13. The computing device of claim 11, wherein the instructions, when executed by the one or more processors, cause the computing device to generate a directed acyclic graph (DAG) indicating a relationship between the one or more utterances of the multi-party dialogue.
14. The computing device of claim 11, wherein the instructions, when executed by the one or more processors, cause the computing device to generate one or more fused embeddings based on the one or more key-utterance embeddings, the one or more speaker-aware embeddings, and the one or more discourse-aware embeddings.
15. The computing device of claim 11, wherein the instructions, when executed by the one or more processors, cause the computing device to generate one or more key-utterance embeddings using back propagation neural network training.

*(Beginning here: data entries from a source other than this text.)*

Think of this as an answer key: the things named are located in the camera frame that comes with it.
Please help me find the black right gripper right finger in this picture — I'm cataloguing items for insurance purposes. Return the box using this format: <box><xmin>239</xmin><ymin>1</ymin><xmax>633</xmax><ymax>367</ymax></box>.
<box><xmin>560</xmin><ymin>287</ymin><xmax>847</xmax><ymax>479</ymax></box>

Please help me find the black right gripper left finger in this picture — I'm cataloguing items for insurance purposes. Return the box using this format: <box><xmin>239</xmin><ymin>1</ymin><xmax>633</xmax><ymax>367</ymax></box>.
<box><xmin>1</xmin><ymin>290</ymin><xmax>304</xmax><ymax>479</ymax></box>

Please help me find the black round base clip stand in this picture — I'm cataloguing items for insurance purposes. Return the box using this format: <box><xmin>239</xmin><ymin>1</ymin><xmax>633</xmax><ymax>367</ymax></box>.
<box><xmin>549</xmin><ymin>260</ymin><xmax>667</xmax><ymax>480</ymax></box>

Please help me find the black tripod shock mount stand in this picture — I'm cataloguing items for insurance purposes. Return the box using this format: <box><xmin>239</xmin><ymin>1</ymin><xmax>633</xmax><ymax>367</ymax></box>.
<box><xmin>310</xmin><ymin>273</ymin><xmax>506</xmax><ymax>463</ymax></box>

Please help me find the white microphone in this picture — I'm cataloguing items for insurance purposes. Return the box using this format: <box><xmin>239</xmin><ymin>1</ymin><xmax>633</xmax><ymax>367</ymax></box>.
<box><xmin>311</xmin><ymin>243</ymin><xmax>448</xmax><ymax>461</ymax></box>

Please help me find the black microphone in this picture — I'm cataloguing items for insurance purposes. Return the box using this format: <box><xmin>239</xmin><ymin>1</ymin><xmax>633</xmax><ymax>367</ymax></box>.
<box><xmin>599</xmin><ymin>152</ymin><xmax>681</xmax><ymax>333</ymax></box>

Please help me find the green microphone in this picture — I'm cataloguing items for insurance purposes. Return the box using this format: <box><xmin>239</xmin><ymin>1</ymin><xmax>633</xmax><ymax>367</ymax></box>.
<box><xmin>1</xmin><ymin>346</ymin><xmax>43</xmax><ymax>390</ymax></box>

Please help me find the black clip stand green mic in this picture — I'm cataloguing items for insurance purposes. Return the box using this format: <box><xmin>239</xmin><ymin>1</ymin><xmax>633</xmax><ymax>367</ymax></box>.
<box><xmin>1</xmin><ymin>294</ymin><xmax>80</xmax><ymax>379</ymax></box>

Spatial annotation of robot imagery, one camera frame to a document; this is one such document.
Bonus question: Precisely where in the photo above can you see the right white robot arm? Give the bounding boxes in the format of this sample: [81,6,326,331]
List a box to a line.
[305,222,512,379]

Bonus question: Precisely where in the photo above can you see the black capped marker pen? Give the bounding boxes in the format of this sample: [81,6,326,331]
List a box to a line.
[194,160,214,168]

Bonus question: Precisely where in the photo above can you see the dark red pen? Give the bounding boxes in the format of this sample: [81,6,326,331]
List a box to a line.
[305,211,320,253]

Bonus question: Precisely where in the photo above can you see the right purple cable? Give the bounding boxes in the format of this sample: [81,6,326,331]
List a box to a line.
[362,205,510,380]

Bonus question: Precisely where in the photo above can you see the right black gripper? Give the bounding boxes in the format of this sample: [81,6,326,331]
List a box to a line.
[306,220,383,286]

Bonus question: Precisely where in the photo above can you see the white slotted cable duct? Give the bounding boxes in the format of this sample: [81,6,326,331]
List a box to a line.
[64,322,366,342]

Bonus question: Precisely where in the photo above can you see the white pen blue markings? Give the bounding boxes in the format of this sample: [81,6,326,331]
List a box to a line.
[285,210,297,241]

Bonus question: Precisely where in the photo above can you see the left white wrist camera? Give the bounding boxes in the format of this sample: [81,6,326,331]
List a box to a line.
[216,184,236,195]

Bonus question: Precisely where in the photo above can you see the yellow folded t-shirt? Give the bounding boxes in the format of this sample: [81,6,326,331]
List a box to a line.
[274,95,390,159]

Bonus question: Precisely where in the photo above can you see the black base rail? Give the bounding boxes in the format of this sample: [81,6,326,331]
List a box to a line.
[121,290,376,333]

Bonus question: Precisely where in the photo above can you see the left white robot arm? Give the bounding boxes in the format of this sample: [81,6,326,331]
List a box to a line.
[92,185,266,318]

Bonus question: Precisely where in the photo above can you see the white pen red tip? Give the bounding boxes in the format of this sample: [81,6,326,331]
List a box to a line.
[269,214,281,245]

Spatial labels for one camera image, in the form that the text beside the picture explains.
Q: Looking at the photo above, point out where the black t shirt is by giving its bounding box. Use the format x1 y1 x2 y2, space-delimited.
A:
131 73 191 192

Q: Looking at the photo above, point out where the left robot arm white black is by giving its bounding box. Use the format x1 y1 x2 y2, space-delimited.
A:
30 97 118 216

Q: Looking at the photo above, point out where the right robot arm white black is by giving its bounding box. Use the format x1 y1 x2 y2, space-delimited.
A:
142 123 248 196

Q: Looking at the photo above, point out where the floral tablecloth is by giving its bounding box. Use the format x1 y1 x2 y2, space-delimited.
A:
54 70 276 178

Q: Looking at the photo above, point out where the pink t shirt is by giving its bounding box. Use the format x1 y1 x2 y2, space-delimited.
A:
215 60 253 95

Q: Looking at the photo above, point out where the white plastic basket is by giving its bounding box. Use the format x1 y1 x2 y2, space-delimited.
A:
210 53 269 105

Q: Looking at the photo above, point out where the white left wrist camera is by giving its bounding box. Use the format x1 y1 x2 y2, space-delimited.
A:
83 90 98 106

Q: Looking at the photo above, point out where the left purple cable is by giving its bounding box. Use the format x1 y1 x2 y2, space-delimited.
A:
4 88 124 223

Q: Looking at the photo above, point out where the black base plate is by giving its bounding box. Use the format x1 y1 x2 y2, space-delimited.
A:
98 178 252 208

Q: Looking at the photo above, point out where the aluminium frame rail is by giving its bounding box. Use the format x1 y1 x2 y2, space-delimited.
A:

16. A non-transitory computer-readable medium comprising instructions that, when executed, configure a computing device to:
generate, using a machine learning model, one or more embeddings for each multi-party dialogue of a plurality of multi-party dialogues, wherein the one or more embeddings comprise one or more discourse-aware embeddings;
receive, from a first device, a request for multi-party dialogues comprising a topic;
query a datastore comprising the plurality of multi-party dialogues to identify a subset of multi-party dialogues associated with the topic, wherein the subset of multi-party dialogues is identified using the one or more embeddings; and
receive the subset of multi-party dialogues comprising the topic.
17. The non-transitory computer-readable medium of claim 16, wherein the instructions, when executed, configure the computing device to:
transcribe, prior to generating the one or more embeddings, a portion of the multi-party dialogues.
18. The non-transitory computer-readable medium of claim 16, wherein the instructions, when executed, configure the computing device to:
store the one or more embeddings for each multi-party dialogue of the plurality of multi-party dialogues in the datastore.
19. The non-transitory computer-readable medium of claim 16, wherein the instructions, when executed, configure the computing device to:
generate one or more key-utterance embeddings using back propagation neural network training.
20. The non-transitory computer-readable medium of claim 16, wherein the instructions, when executed, configure the computing device to generate, based on the subset of multi-party dialogues, a report, wherein the report indicates legal compliance with one or more regulations.